I cleared the final Foreign Service exam hurdle and was placed on the list of people who, in order of their ranking among those who’d passed the exam, would be called on to fill positions as they came open. I was further given two years — to allow me to complete my Peace Corps service — before I might be asked to fill a Foreign Service slot. Then, just as I returned home from India, I was asked to join a group of new Foreign Service trainees. It couldn’t have worked out better for me.

***

  1. Edward R. Murrow’s service as USIA director was one of the two reasons I chose USIA as the place I’d want to serve if I passed the Foreign Service exam. This was just a few years after JFK’s presidency, so I remembered it well. My second reason for choosing USIA was that I had spent most of the summer of 1967 in a program at Leningrad State University, working to build fluency in Russian. One of the things you couldn’t help noticing that summer in Leningrad was that it seemed every third or fourth person you’d see on the street was wearing a lapel pin indicating they’d been to see a USIA exhibit about life in the United States. The exhibit was there that summer thanks to the U.S.-Soviet Cultural Exchange Agreement. My conversations with the many Russians I met made it clear that people in that tightly closed society were hungry for knowledge about the outside world, and particularly about the United States. So when I took the Foreign Service exam and had to indicate whether, if I passed, I would prefer to work in the State Department or USIA, the answer was obvious.

    Murrow was no longer USIA director when I joined the Foreign Service in 1971. Ill with lung cancer — he’d been a three-pack-a-day cigarette smoker for years — he left the agency in 1964 and died the next year. The director of USIA when I joined was an appointee of President Richard Nixon, a fellow by the name of Frank Shakespeare. (Well, at least he wasn’t Bill.) And, oh yes, since Foreign Service officers are, like commissioned military officers, formally nominated by the president and confirmed by the U.S. Senate, I have — somewhere — a fancy piece of paper, my commission, signed by Nixon.

 

  1. The Peace Corps is 59 years old today. President Kennedy established it on March 1, 1961, just six weeks after his inauguration. I remember the announcement very well. I was still in high school, and I watched it on the TV news that evening with my parents. As I wrote last week, I had long been interested in the economic development of Third World countries. As I watched JFK’s announcement, I recall thinking — perhaps even telling my parents — that I’d like to join the Peace Corps and help alleviate poverty in one of those nations.

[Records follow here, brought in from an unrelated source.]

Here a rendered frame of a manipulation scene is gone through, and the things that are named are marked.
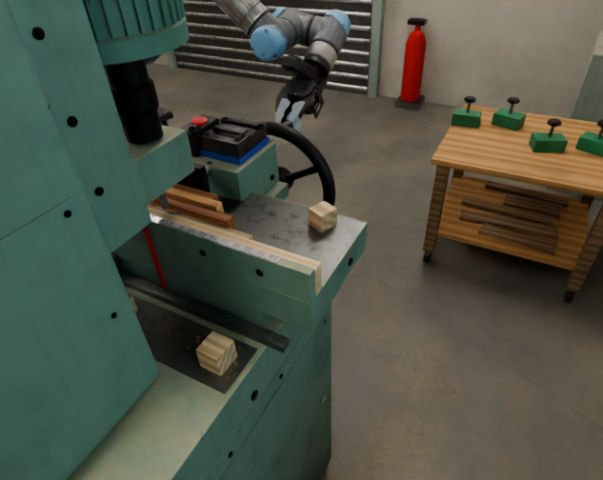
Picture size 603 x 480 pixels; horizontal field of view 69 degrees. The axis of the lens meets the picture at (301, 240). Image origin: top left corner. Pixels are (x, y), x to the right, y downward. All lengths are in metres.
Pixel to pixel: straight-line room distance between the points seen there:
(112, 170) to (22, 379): 0.24
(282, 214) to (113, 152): 0.32
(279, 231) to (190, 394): 0.28
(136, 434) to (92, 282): 0.23
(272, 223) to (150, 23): 0.36
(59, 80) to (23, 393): 0.31
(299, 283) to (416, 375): 1.11
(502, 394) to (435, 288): 0.51
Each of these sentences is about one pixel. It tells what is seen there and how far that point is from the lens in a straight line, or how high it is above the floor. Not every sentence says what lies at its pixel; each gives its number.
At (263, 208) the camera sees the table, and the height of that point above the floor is 0.90.
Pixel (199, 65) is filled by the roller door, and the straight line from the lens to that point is 4.61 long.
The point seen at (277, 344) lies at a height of 0.81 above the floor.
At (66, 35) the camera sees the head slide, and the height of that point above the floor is 1.24.
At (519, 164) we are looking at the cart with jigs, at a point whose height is 0.53.
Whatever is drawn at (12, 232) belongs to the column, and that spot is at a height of 1.12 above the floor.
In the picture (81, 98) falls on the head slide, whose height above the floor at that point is 1.18.
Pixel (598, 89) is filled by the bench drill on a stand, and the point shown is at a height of 0.56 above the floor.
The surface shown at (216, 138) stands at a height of 1.00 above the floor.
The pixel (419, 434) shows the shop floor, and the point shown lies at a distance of 1.55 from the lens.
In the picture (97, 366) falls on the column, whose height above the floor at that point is 0.91.
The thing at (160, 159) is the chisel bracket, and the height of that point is 1.05.
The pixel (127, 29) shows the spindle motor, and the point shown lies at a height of 1.23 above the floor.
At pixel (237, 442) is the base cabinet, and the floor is 0.69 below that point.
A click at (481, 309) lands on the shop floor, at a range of 1.92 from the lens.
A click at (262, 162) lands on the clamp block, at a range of 0.85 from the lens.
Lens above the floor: 1.35
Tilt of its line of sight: 39 degrees down
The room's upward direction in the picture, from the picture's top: 3 degrees counter-clockwise
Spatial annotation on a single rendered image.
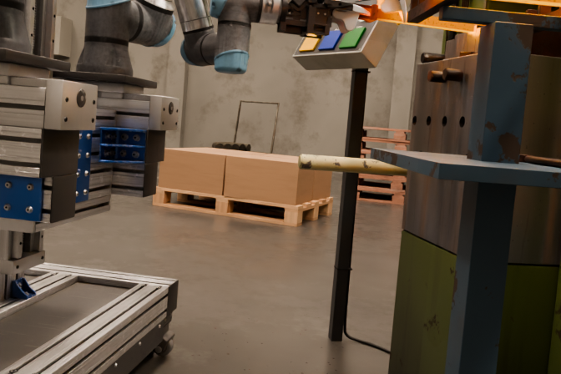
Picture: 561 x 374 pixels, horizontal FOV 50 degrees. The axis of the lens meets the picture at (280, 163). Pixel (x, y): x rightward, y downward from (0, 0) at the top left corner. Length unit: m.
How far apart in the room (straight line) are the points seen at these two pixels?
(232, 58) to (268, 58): 8.63
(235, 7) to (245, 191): 3.18
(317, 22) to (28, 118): 0.65
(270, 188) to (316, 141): 5.46
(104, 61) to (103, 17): 0.12
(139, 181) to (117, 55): 0.34
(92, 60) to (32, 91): 0.52
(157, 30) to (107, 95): 0.26
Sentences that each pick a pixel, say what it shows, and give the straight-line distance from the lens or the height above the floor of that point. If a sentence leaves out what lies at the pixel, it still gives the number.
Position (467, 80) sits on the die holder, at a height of 0.86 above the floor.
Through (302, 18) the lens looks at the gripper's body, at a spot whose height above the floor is 0.97.
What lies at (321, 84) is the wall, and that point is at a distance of 9.80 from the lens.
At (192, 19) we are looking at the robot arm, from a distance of 1.44.
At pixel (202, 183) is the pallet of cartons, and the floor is 0.22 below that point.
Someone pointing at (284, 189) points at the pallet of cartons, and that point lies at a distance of 4.33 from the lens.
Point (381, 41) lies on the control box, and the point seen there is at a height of 1.00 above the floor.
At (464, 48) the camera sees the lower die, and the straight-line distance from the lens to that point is 1.57.
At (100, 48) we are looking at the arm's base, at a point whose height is 0.88.
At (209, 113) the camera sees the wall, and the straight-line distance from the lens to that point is 10.13.
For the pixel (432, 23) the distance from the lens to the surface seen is 1.50.
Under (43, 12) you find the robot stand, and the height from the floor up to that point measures 0.94.
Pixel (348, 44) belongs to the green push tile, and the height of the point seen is 0.99.
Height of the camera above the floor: 0.73
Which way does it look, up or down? 4 degrees down
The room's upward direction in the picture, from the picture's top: 5 degrees clockwise

Memorable reading while in the Peace Corps

  1. In fact, at the conclusion of the interview, when the three panelists congratulated me on having passed the exam, one of them suggested I use whatever free time I might have while serving in the Peace Corps to read more American literature. Fortunately, the Peace Corps office in India made sure that volunteers had access to a great many paperback books, and I read my share. However, all these years later I remember only one book, The Sot-Weed Factor, John Barth’s satirical tale about a series of misadventures in late 17th-century Maryland. All I recall of it now is that I laughed my way through the entire book, which involved, in part, a quest for an “aubergine” (eggplant) recipe.